Flexible design, minimal headspace
General Mills’ flexible pack design, that could include an outer pack if desired, was made using a polymeric or paper-based flexible packaging material without the need for wound card or metal closures.
A number of relatively low cost flexible package materials could be used, it said, including polyethylene terephthalate (PET) or polyester (APAT). These could be designed into a number of three-dimensional shapes and sizes, providing the material could define an interior volume for the dough.
Crucial to the design was minimal headspace, General Mills said, which had to be less than 2%. Internal pressure also had to be between 7-20 pounds per square inch (gauge).
This ensured controlled expansion during storage – no more than 10% – which would ultimately guarantee dough quality.
Chemically-leavened dough, once stored in a pack, naturally expands due to carbon dioxide release. However, General Mills said it was important to control this volume expansion if bakers wanted to guarantee quality throughout storage.
In its design, managing expansion was determined with an ‘expansion potential’ number, achieved by dividing the raw specific volume of the packaged dough by the internal pressure of the package in units of pounds per square inch.

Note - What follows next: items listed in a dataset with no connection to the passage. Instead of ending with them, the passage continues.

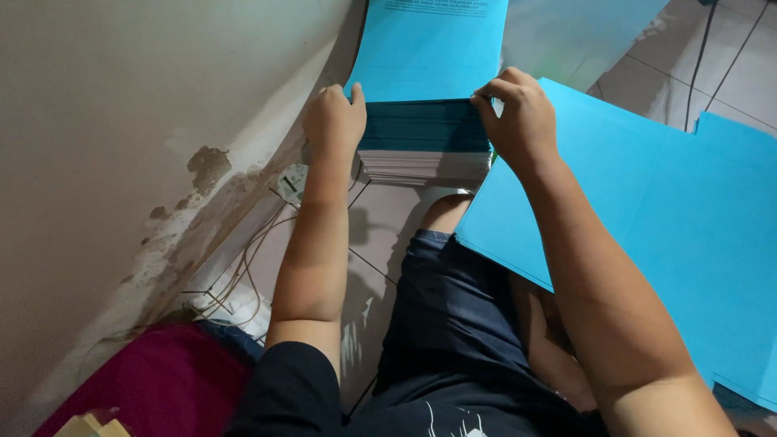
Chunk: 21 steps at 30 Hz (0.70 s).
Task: The person sits on the floor and repeatedly takes blue paper covers from a stack on the left, places them on a stack on their lap, and smooths them down with both hands.
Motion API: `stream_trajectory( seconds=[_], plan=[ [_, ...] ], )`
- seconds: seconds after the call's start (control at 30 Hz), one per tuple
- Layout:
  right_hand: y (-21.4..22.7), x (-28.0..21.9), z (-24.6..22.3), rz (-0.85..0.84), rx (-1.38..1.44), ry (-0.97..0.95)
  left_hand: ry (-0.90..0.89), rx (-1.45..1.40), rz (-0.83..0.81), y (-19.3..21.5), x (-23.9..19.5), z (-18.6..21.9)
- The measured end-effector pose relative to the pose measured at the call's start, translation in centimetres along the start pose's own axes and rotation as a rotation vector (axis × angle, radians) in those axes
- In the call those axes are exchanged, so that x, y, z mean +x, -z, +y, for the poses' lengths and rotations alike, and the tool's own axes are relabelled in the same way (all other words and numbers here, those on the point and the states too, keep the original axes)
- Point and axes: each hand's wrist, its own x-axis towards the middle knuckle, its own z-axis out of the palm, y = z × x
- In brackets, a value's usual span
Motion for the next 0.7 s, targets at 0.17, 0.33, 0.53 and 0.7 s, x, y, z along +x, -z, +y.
stream_trajectory(
  seconds=[0.17,0.33,0.53,0.7],
  plan=[
    [-0.2,-0.1,0.4,0.008,0.095,0.024,-0.003,-0.048,0.068,-0.9,0.2,0.1],
    [-0.4,-0.6,0.3,0.025,0.131,0.037,-0.065,-0.065,0.190,-1.8,-0.2,0.2],
    [0.3,-0.3,-0.1,0.014,0.106,-0.004,-0.067,0.082,0.275,-1.5,-0.7,0.3],
    [1.0,-0.3,0.1,-0.026,0.135,-0.008,-0.264,0.025,-0.048,0.9,-1.7,0.6]
  ],
)
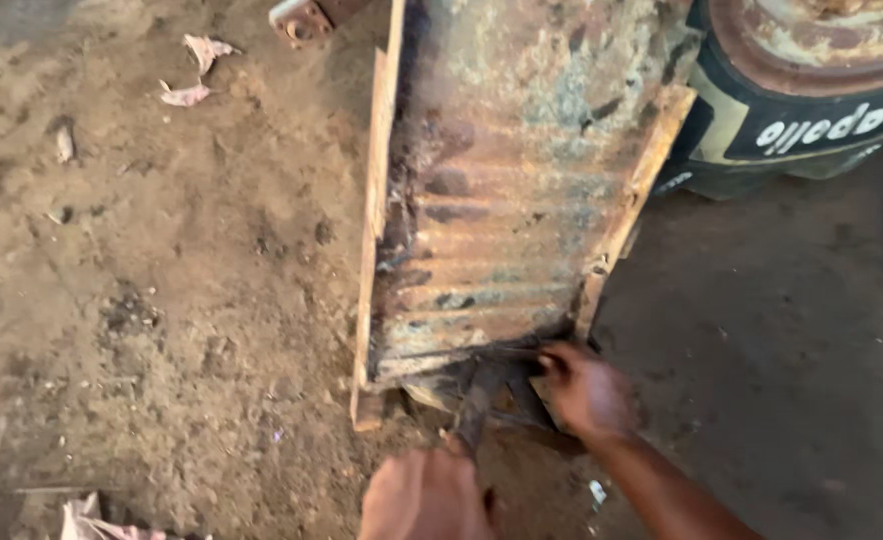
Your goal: The person uses a hammer and a metal tool to repeatedly strike and pry at a rusty, rectangular metal part resting on the ground. The person also uses a small white object to wipe the area being worked on.
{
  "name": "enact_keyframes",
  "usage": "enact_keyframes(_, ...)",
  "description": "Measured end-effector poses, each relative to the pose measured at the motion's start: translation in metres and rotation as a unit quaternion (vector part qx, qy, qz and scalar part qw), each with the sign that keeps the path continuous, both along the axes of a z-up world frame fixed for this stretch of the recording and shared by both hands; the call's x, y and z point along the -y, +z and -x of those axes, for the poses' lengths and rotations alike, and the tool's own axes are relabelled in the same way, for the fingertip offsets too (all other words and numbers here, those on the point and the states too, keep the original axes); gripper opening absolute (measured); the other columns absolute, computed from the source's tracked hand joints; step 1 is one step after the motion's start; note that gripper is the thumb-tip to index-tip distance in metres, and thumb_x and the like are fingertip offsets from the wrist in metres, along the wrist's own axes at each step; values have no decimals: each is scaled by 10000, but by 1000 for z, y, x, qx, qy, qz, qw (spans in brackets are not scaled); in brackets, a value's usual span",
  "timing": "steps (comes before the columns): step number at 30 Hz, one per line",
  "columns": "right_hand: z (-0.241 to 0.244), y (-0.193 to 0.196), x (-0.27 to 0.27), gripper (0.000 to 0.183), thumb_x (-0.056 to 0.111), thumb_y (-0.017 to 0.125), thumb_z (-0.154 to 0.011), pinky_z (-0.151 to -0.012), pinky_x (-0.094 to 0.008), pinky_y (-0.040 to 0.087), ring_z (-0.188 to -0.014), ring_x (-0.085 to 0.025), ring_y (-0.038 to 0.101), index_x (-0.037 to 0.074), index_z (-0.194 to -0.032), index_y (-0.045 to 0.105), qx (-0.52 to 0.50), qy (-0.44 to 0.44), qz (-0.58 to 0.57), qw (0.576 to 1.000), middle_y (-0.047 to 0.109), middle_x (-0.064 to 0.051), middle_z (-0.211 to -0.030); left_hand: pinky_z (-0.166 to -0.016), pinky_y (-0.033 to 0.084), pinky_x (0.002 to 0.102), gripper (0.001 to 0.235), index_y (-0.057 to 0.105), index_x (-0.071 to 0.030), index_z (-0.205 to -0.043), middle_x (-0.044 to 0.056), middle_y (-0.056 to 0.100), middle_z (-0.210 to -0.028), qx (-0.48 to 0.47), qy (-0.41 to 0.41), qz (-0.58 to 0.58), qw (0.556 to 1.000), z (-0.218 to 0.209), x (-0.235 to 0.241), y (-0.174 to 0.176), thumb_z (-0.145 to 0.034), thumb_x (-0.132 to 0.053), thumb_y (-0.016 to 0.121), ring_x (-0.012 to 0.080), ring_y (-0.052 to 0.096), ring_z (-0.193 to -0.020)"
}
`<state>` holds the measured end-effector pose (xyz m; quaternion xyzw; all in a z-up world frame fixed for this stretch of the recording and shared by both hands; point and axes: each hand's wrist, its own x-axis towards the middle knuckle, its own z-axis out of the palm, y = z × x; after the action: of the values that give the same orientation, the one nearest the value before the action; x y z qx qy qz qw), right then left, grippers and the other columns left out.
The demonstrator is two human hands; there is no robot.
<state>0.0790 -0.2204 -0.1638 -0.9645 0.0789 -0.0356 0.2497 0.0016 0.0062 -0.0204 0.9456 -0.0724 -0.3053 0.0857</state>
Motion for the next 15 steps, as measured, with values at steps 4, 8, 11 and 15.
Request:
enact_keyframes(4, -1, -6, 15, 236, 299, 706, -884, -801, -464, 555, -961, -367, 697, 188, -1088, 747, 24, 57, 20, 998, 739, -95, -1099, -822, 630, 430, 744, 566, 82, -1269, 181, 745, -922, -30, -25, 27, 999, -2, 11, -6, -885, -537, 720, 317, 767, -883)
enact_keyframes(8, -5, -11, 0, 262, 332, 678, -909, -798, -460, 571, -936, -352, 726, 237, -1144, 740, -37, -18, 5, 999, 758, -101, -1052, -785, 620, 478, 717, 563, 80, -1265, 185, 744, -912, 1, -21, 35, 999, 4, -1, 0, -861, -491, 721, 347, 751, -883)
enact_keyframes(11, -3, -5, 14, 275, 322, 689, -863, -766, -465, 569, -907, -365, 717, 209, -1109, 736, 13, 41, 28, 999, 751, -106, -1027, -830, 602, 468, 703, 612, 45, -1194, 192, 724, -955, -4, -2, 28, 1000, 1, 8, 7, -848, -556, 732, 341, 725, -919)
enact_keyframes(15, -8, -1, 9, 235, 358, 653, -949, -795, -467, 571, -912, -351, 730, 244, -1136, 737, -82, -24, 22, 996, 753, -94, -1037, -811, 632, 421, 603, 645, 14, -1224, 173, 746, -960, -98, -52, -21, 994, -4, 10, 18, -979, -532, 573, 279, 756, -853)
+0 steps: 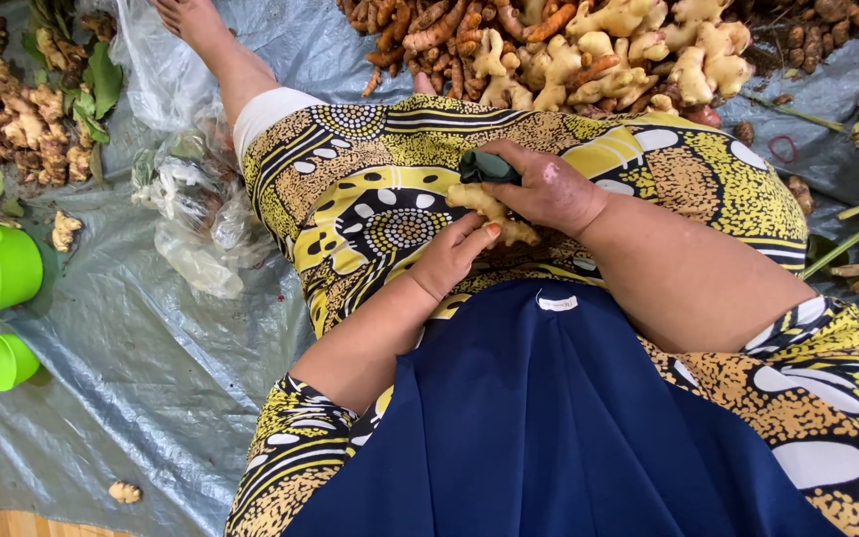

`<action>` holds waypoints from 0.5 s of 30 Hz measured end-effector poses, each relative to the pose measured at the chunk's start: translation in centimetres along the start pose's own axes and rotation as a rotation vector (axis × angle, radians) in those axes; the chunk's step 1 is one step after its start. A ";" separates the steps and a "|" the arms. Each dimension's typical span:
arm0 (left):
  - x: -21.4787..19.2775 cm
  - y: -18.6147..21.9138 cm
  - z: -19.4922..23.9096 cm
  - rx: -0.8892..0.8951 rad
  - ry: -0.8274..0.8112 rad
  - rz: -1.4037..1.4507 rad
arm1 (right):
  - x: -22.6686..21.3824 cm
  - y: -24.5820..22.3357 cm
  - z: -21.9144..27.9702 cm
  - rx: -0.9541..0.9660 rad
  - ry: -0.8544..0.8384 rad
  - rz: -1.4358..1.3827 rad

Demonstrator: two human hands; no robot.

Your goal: The person sits on a plastic sheet on the floor and peels ginger using a small knife. They hold the ginger in one hand and scrape the skin off with the knife in the other, discarding the peels onto the sheet.

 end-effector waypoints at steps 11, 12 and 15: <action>0.4 0.6 0.0 0.010 -0.041 0.010 | -0.5 -0.2 -0.3 -0.064 0.073 -0.053; 0.4 0.0 0.0 0.012 -0.034 -0.001 | -0.6 0.0 -0.4 -0.075 0.080 -0.060; 0.9 -1.8 -0.1 0.008 -0.041 0.055 | -0.5 0.1 -0.5 -0.097 0.063 -0.079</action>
Point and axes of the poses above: each hand's wrist, its own z-axis away from the middle knuckle, its own x-axis out of the palm, y = z × x, the point moved 7 cm from there along -z, towards the middle knuckle, and after that the axes turned 13 degrees about -z, right-handed, at the moved point
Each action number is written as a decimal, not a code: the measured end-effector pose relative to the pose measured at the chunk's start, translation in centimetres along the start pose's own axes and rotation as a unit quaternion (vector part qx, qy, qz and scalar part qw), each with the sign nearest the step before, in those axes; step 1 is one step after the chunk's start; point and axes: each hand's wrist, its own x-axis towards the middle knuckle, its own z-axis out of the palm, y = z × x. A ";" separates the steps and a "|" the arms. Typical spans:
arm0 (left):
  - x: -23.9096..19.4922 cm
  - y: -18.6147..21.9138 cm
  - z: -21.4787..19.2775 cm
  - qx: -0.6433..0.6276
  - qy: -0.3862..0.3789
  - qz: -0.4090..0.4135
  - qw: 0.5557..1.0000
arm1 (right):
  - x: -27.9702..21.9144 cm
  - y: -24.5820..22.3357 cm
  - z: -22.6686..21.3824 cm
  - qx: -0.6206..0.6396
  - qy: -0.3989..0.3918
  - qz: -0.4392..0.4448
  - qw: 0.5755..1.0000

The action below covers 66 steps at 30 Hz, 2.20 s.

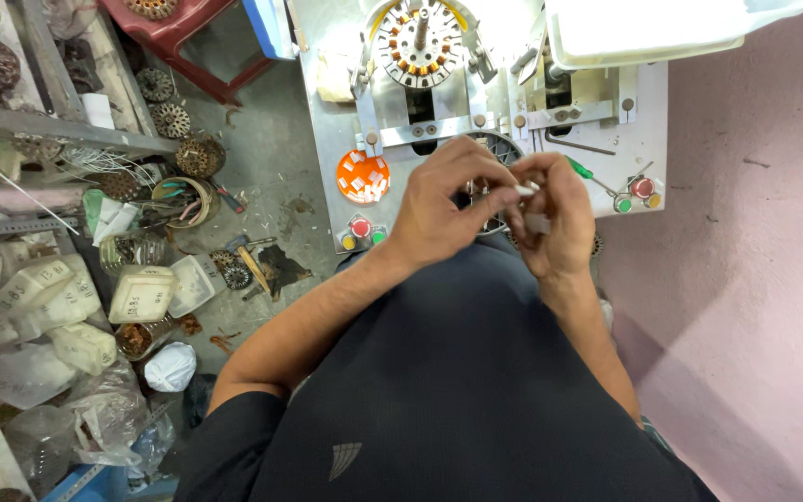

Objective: The person assembles a component of an electric motor by wrapping wire or tape around the core using a winding machine and finishing the assembly with a screwdriver.

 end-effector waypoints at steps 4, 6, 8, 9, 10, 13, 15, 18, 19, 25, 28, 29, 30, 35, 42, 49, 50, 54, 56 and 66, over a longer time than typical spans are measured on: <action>0.0 -0.2 -0.4 -0.022 0.000 -0.061 0.998 | -0.5 -0.3 -0.1 -0.160 -0.012 -0.117 0.980; -0.2 -0.3 -0.5 -0.049 -0.010 -0.074 0.996 | -0.7 -0.4 -0.2 -0.235 0.008 -0.140 0.962; -0.3 -0.5 -0.6 -0.022 -0.008 -0.065 0.998 | -0.9 -0.6 -0.1 -0.282 0.006 -0.152 0.947; -0.3 -0.5 -0.7 -0.008 -0.006 -0.060 0.998 | -1.0 -0.7 -0.1 -0.291 0.002 -0.157 0.944; -0.4 -0.6 -0.8 -0.010 -0.009 -0.051 0.999 | -1.0 -0.8 0.0 -0.300 -0.003 -0.160 0.940; -0.7 -0.8 -1.0 -0.006 -0.011 -0.021 1.000 | -0.8 -1.0 0.4 -0.324 -0.033 -0.185 0.927; -0.9 -1.0 -1.0 0.012 -0.007 0.005 1.000 | -0.6 -1.2 0.6 -0.361 -0.054 -0.205 0.908; -1.3 -1.4 -0.7 0.039 0.002 0.054 0.998 | -0.5 -1.6 0.9 -0.424 -0.069 -0.211 0.878; -1.4 -1.7 -0.6 0.059 0.006 0.074 0.996 | -0.5 -1.6 1.1 -0.429 -0.066 -0.201 0.878; -1.4 -3.6 -1.2 0.115 -0.020 0.140 0.983 | -0.3 -1.6 2.0 -0.493 -0.034 -0.183 0.850; -1.4 -4.6 -1.4 0.112 -0.038 0.081 0.990 | 0.6 -0.8 1.9 -0.483 0.004 -0.172 0.859; -1.3 -5.0 -1.5 0.113 -0.044 0.064 0.991 | 1.0 -0.4 1.8 -0.472 0.022 -0.167 0.865; -1.2 -5.4 -1.4 0.113 -0.050 0.048 0.991 | 1.3 -0.1 1.7 -0.475 0.029 -0.165 0.864; -1.3 -7.0 -0.8 0.060 -0.143 -0.101 0.983 | 2.3 1.0 1.1 -0.473 0.043 -0.157 0.866; -2.5 -7.5 0.5 0.069 -0.074 -0.070 0.992 | 1.8 0.9 1.0 -0.502 0.012 -0.196 0.842; -2.2 -7.2 0.1 0.103 -0.111 -0.045 0.987 | 2.3 1.2 1.5 -0.524 0.030 -0.178 0.832; -2.0 -7.1 -0.1 0.110 -0.116 -0.040 0.986 | 2.4 1.1 1.5 -0.524 0.043 -0.168 0.834; -2.2 -6.7 -1.1 0.191 -0.116 0.010 0.975 | 2.1 0.0 0.7 -0.422 0.028 -0.049 0.905; -2.7 -6.6 -1.0 0.092 -0.049 -0.125 0.987 | 2.1 -0.5 -0.2 -0.298 0.022 -0.008 0.954; -3.2 -8.4 -0.3 -0.221 0.029 -0.271 0.936 | 3.4 0.8 -2.6 -0.347 0.011 -0.011 0.938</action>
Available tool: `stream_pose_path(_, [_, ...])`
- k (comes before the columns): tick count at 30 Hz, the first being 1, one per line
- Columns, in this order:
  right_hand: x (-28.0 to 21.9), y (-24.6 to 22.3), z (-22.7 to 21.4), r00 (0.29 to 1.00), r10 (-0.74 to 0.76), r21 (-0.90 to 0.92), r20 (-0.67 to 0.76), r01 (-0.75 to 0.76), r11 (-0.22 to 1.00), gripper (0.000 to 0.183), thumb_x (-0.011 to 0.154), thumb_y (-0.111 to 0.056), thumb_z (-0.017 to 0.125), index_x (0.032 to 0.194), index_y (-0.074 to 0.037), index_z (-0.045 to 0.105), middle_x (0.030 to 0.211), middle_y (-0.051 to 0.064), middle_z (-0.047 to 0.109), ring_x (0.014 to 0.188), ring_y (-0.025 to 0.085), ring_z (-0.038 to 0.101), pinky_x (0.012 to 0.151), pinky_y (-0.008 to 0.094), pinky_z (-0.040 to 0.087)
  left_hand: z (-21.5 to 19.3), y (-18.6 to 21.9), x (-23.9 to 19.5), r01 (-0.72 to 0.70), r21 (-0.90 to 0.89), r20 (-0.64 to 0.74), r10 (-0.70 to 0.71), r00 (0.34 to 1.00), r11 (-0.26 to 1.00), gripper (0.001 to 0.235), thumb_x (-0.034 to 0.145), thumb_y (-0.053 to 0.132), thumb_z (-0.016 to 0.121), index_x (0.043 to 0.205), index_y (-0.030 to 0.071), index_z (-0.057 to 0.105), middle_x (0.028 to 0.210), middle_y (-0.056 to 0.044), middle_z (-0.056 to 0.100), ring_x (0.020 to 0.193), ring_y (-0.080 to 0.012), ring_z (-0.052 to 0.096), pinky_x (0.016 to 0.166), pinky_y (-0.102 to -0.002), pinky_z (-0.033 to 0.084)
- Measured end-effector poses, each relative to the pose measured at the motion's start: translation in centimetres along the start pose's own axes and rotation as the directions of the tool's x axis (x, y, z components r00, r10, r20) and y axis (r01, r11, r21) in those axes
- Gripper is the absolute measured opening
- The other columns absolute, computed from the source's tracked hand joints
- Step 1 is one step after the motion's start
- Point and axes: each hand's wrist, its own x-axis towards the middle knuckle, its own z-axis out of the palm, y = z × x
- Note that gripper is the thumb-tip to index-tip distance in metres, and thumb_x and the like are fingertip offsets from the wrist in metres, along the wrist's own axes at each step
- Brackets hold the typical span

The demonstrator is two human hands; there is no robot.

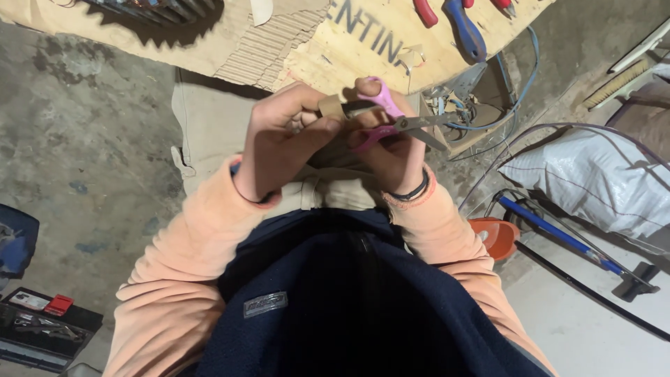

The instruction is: The person is cutting strips of cardboard using a pair of scissors.

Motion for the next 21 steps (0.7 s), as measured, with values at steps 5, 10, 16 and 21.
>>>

“This ‘expansion potential’ value has been identified to function as a predictive value of bake performance, especially baked specific volume,” it said, but also proved important in understanding what ensured a stable, chemically-leavened refrigerated dough with desirable bake properties.
Defining this ‘expansion potential’ required a careful understanding of the inter-relationship between the internal packaging pressure, the fragility of the bubble-in-dough matrix of the dough and the effect of de-pressurization on the dough – something previously unknown, General Mills claimed.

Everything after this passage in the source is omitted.